Kâğıdın üzerinde şöyle yazıyordu: “Asgari tutar ve faiz ödemekten kurtulun. Kefil, senet, sözleşme, evrak gerekmeden kredi kartı borcunuzun tamamını hemen ödüyoruz. Sistemin faydaları: Bankanın uyguladığı yıllık %60 ya da %70 faiz yerine %12 vade farkı vererek kartınızı taksitlendirebilirsiniz. Asgari ödemenin yerine daha az rakamlarla 12 ay taksitlerinizi ödeyerek bankanıza olan borcunuzdan kurtulursunuz. Kartınız yine açık kullanımda olacaktır. Danışmanlık hizmetimiz ücretsiz sunulmaktadır. Vade farkı işlemler sırasında nakit veya kredi kartınızın kullanılabilir limitinden 12 ay taksitli olarak tahsil edilir.”

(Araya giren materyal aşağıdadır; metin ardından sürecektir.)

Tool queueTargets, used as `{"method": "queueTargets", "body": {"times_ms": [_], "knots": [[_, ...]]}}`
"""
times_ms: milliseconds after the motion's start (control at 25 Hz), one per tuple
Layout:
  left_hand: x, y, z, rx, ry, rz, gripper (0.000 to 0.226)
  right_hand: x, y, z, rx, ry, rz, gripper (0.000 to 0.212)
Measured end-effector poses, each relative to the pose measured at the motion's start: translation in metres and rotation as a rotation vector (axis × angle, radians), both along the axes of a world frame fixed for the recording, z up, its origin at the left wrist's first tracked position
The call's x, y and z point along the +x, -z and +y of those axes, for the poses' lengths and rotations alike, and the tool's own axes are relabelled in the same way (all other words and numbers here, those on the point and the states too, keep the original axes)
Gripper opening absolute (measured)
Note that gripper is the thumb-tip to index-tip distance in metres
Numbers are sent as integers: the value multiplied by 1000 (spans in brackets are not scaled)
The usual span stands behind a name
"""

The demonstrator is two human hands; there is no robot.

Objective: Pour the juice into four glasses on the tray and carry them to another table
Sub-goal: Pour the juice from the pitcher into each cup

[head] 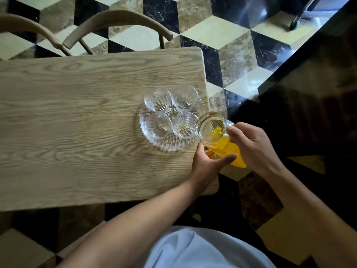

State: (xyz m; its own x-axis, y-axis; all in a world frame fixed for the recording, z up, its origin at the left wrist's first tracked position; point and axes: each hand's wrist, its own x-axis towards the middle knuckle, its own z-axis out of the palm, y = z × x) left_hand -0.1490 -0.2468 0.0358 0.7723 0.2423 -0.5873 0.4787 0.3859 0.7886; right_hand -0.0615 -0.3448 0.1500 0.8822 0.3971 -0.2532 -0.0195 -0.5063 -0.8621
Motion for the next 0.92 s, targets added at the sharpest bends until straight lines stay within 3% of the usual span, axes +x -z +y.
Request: {"method": "queueTargets", "body": {"times_ms": [280,480,920], "knots": [[10,5,-12,-118,-91,65,68,20,12,8,-145,-114,-50,41],[14,6,-19,-201,-134,65,51,26,10,18,-269,-168,-107,40],[17,15,-26,-298,-173,74,42,35,9,34,-436,-273,-193,46]]}}
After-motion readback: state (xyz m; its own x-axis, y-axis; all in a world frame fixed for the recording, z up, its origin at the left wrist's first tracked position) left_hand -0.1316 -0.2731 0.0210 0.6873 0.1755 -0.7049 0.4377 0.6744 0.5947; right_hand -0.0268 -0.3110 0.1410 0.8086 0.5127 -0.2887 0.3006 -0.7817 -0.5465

Tüm insani ilişkilerin menfaate dönüştüğü bu sömürü sisteminde, insanın öz kardeşi bile “borcunu ben öderim” demiyor. Kim olduklarını belirtmeyen, ismi cismi belirsiz bu tefecilerin bankalarla birlikte çalıştıkları belli. Tefeciler, Gebze sokaklarında borçlu işçileri avlamaya çıkmış avcılardır.
Kredi kartı borcumuzu ödeyemediğimizde, bankaların yaptığı tek şey bizleri acımadan icraya vermektir. Peki, bu ne olduğu belirsiz insan simsarları neye dayanarak bizim kredi kartı borcumuzu ödüyorlar? Üstelik daha düşük faiz oranları ile ödeme kolaylığı sağlayacaklarını iddia ediyorlar. Siz bu dalaverelere inanıyor musunuz dostlar? Biz işçiler uyanık olmalıyız. Bizler patronlar yüzünden gırtlağımıza kadar borca batmak istemiyoruz. Fabrikalarda çok ağır koşullarda çalıştırılmamıza rağmen çok düşük ücret alıyoruz. Ben haftanın 6 günü, 8 buçuk saat çalışıyorum ve Cumartesi öğleden sonra patron bizi yarım saat fazla çalıştırıyor. İşimiz ağır ve sağlığa büyük zararlar veren kimyasallarla, hiçbir güvenlik önlemi olmadan çalıştırılıyoruz. Üstelik fazla mesaiye kaldığımızda yalnızca 15 dakika yemek paydosumuz oluyor. Öyleyse neden bu “çok düşünceli” mafyalar neden “Patronunuz sizi fazla mı çalıştırıyor? Çok çalıştığınız halde patronunuzdan paranızı alamıyor musunuz? Patronunuzun banka hesabından ücretinizi verelim” demiyorlar. Biz çalışıp ürettiğimiz halde, doğru düzgün ücret alamayan, borç batağına saplanan yine bizler oluyoruz.
Arkadaşlar, bu örnek, yaşadığımız sayısız sıkıntılardan yalnızca bir tanesidir. Patronlar bizim kara kaşımız kara gözümüz için ödemezler borcumuzu. Patronlar bizi ne kadar mağdur ederse o kadar kâr ederler. Bu yüzden işçinin işçiden başka dostu yoktur. İşçinin tek kurtuluşu patronlardan medet ummak değil, işçi kardeşleri ile yan yana gelip birlikte örgütlü mücadelesini vermesidir. Birleşen işçiler yenilmezler. Patronlara karşı olan yaşam savaşımızdaki zaferimiz için örgütlü mücadeleye!